TRY IT: All lines from the one with "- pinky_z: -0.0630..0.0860" through the last are to be given again exactly as they stand in the data below, and only those.

GIVEN INFORMATION:

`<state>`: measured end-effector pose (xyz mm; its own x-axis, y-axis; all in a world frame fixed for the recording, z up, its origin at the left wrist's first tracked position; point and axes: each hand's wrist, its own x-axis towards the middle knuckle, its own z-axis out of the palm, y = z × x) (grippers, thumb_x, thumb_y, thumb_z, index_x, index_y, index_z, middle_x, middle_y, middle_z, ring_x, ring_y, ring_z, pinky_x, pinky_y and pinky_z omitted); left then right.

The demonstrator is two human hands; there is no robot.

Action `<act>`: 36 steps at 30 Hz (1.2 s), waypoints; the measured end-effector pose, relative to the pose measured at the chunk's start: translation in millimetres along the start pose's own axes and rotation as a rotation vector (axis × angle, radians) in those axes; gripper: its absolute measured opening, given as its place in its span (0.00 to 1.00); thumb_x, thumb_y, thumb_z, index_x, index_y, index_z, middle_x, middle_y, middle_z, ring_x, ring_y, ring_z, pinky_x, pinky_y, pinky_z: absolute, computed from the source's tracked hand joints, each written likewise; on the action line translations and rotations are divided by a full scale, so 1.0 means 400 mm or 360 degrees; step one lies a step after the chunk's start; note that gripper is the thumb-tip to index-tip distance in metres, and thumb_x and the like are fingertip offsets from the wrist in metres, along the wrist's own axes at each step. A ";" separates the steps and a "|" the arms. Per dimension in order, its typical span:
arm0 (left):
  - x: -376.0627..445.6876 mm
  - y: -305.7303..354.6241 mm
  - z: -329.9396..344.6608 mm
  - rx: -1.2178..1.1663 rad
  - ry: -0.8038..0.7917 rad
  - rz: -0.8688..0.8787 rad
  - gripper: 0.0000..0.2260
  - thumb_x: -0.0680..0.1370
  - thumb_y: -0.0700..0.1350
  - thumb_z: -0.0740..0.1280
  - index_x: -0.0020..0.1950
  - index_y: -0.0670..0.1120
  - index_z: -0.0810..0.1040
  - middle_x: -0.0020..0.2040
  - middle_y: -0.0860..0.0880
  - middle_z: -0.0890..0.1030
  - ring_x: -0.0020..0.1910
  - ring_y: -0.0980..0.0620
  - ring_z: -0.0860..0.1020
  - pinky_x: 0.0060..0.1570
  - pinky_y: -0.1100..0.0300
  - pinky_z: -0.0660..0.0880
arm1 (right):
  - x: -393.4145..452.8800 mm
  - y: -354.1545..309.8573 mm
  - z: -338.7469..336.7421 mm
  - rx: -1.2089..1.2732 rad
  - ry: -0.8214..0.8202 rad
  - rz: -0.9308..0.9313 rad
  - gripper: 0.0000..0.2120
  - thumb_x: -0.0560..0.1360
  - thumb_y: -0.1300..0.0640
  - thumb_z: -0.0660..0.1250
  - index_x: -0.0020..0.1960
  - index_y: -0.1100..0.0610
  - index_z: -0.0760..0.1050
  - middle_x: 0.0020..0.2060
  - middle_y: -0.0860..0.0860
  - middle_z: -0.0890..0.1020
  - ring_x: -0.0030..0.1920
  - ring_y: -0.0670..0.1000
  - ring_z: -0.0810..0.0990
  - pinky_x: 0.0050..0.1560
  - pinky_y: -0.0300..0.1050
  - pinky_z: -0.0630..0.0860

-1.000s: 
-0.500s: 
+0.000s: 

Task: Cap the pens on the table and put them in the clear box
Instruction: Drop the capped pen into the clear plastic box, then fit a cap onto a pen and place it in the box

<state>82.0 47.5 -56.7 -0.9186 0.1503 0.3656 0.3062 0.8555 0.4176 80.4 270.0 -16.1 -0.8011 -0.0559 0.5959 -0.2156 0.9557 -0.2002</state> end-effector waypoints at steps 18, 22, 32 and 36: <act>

ANSWER BOX:
  - pinky_z: -0.0630..0.0860

-1.000s: 
-0.500s: 
+0.000s: 

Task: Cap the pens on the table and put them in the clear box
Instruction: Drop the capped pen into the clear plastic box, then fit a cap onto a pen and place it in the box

<state>82.0 47.5 -56.7 -0.9186 0.1503 0.3656 0.3062 0.8555 0.4176 80.4 270.0 -16.1 -0.8011 -0.0559 0.5959 -0.2156 0.9557 -0.2002</state> end-effector waypoints at steps 18, 22, 32 and 36: <act>

Besides this answer, the exercise requires nothing else.